◆ Work instruction: Look through the entries below, please, and copy every line with the word "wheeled".

◆ Provided information:
^^^^^^^^^^^^^^^^

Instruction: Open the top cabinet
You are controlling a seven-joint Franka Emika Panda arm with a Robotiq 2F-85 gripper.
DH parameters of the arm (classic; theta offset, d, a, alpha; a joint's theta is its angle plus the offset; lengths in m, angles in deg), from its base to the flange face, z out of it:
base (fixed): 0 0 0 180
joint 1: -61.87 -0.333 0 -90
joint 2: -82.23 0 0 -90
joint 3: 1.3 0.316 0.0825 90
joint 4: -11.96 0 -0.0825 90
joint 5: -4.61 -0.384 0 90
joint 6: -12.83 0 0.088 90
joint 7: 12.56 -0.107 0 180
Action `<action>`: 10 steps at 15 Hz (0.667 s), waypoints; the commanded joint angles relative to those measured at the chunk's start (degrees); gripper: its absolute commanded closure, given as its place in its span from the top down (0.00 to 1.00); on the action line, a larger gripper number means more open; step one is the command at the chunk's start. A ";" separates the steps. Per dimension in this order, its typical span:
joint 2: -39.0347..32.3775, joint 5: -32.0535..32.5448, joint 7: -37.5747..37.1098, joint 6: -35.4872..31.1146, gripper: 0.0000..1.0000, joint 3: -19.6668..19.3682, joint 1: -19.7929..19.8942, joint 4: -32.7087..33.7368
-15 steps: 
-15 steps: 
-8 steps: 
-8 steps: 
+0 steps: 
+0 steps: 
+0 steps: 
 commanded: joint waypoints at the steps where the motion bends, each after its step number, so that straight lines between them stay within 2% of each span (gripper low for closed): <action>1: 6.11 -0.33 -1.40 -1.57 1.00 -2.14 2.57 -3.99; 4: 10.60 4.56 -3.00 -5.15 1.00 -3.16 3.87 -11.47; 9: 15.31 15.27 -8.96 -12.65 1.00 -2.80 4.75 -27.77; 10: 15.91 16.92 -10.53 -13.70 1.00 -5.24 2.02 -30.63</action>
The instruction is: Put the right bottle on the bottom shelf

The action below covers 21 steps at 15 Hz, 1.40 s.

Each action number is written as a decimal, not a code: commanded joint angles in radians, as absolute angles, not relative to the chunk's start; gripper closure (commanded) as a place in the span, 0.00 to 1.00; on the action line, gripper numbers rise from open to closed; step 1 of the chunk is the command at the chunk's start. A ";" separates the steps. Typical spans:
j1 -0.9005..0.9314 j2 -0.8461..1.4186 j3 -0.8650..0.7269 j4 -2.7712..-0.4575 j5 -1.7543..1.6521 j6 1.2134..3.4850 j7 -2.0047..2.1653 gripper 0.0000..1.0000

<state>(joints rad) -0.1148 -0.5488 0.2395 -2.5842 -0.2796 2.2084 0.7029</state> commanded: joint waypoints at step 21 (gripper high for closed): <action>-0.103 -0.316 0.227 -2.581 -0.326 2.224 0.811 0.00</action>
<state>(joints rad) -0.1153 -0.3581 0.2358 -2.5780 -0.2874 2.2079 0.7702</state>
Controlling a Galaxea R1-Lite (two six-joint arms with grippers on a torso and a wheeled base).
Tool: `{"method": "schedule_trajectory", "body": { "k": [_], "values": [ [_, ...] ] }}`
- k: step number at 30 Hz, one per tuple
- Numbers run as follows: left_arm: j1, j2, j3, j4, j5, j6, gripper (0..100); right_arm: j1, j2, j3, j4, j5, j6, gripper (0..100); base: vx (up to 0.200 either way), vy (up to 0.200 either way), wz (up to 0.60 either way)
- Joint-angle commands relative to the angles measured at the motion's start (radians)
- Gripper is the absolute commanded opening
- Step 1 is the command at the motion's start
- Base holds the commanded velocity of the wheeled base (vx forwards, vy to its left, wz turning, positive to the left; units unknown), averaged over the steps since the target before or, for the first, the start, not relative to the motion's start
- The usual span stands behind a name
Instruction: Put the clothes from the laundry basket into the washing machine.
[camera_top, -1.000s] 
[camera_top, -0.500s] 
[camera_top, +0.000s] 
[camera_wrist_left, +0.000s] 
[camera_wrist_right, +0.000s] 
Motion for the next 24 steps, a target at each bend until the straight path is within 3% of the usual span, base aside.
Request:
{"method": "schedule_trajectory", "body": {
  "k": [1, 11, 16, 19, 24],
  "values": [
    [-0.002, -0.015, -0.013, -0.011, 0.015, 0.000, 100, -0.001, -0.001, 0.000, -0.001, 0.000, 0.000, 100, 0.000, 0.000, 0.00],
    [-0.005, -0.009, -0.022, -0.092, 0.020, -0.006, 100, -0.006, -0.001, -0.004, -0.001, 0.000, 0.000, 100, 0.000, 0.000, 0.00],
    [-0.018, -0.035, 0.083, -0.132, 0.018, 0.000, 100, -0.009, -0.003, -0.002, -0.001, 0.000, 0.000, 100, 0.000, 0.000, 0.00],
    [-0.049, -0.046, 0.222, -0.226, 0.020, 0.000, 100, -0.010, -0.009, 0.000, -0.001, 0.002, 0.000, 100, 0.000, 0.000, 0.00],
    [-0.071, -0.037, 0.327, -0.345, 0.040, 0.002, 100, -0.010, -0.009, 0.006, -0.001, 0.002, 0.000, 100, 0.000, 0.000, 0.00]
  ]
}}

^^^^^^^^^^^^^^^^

◆ Solution for this exercise:
Controlling a Galaxea R1-Lite (two six-joint arms with grippers on a torso and a wheeled base).
- Base holds the commanded velocity of the wheeled base (vx forwards, vy to its left, wz turning, positive to the left; units unknown), averaged over the steps since the target before or, for the first, the start, not relative to the motion's start

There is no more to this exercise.